L’Italia guardi a Est. Non c’è altra alternativa

Se l’Italia vuole rimanere un attore economico competitivo nei prossimi vent’anni, deve smettere di cullarsi nella convinzione che Stati Uniti e Unione Europea saranno sempre mercati sicuri e accoglienti. Non è più così. Lo abbiamo visto quando l’amministrazione Trump ha imposto dazi pesanti, colpendo settori chiave del Made in Italy. E se oggi quei dazi sono un ricordo momentaneamente attenuato, nulla ci assicura che non torneranno, magari più duri, più selettivi, più mirati contro i nostri punti di forza. Il rischio è reale, e chi governa non può più ignorarlo.

In questo scenario, il Sud-Est Asiatico e l’Oceania non sono una suggestione lontana, ma l’unica strada logica, strategica e urgente. L’ASEAN, con i suoi oltre 650 milioni di abitanti e un PIL aggregato di 2,6 trilioni di dollari, è oggi la quinta economia mondiale e, secondo le previsioni della Banca Mondiale, entro il 2030 potrebbe scalare al quarto posto. Nel 2024, le esportazioni italiane verso l’area sono cresciute dell’11 %, raggiungendo quasi 10 miliardi di euro. 

Paesi come il Vietnam hanno segnato incrementi record, con un +25 % sull’export Made in Italy, rendendo l’Italia il secondo fornitore europeo di questo mercato, dietro solo alla Germania. E l’Oceania non è da meno. Nel 2024, l’Italia ha esportato in Australia per 5,91 miliardi di dollari, con una domanda forte in settori ad alto valore aggiunto come macchinari, farmaceutica, automotive, apparecchiature elettroniche e prodotti alimentari di qualità. In Nuova Zelanda, le esportazioni italiane hanno superato i 696 milioni di dollari, con margini di crescita importanti in settori ancora poco presidiati.

Il punto è che il governo non può permettersi di restare fermo.
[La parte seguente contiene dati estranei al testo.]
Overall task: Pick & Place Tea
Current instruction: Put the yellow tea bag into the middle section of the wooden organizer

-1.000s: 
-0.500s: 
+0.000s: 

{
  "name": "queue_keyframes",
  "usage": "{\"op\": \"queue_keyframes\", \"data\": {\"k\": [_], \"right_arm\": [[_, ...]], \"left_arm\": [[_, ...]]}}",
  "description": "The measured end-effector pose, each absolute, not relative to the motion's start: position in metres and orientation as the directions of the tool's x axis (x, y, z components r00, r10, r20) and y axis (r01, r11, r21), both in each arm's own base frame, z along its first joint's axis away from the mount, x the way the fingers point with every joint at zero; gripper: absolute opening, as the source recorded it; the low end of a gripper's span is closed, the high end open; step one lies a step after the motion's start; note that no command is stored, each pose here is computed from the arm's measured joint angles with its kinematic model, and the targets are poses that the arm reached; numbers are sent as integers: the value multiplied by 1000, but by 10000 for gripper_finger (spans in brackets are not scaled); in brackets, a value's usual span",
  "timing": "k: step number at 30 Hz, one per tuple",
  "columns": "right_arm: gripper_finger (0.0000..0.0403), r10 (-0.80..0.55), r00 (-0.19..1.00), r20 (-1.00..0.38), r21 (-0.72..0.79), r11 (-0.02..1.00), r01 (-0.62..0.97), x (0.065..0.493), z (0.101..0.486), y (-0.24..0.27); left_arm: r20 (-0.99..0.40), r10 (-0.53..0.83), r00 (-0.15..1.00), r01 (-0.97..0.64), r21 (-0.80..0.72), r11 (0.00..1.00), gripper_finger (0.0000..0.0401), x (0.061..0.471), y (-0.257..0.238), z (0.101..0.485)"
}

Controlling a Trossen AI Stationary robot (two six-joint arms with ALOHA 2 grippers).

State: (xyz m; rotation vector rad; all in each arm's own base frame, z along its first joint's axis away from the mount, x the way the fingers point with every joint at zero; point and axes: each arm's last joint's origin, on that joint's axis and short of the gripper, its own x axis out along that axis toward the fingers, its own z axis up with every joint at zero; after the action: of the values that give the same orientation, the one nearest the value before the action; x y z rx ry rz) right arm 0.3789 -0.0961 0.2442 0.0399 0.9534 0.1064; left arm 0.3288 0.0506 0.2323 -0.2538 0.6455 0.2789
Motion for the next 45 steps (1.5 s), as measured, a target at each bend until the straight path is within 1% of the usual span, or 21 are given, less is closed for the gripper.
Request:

Non si tratta di aprire qualche tavolo di lavoro o organizzare missioni istituzionali tanto per fare numero. Serve una strategia organica, coordinata, continua, che metta insieme diplomazia, business e promozione culturale. E serve farlo ora, perché altri Paesi europei — Germania in testa — sono già più presenti di noi in quell’area e occupano spazi che, una volta persi, sono difficili da riconquistare.

Qui entra in gioco un elemento che troppo spesso in Italia viene sottovalutato: la rete delle Camere di Commercio italiane all’estero. Non sono solo vetrine o club per imprenditori in cerca di contatti, ma potenziali motori di penetrazione commerciale. Hanno conoscenza diretta dei mercati locali, relazioni radicate con operatori e istituzioni, capacità di aprire porte che per un’azienda italiana, da sola, resterebbero chiuse. Eppure, troppo spesso queste strutture vivono con risorse ridotte al minimo, iniziative non coordinate, assenza di un vero mandato strategico da parte di Roma.

La politica deve fare pressione perché questo cambi. Le Camere di Commercio, insieme a ICE e agli uffici diplomatici, devono essere messe in condizione di lavorare come una squadra unica, con obiettivi chiari e budget adeguati.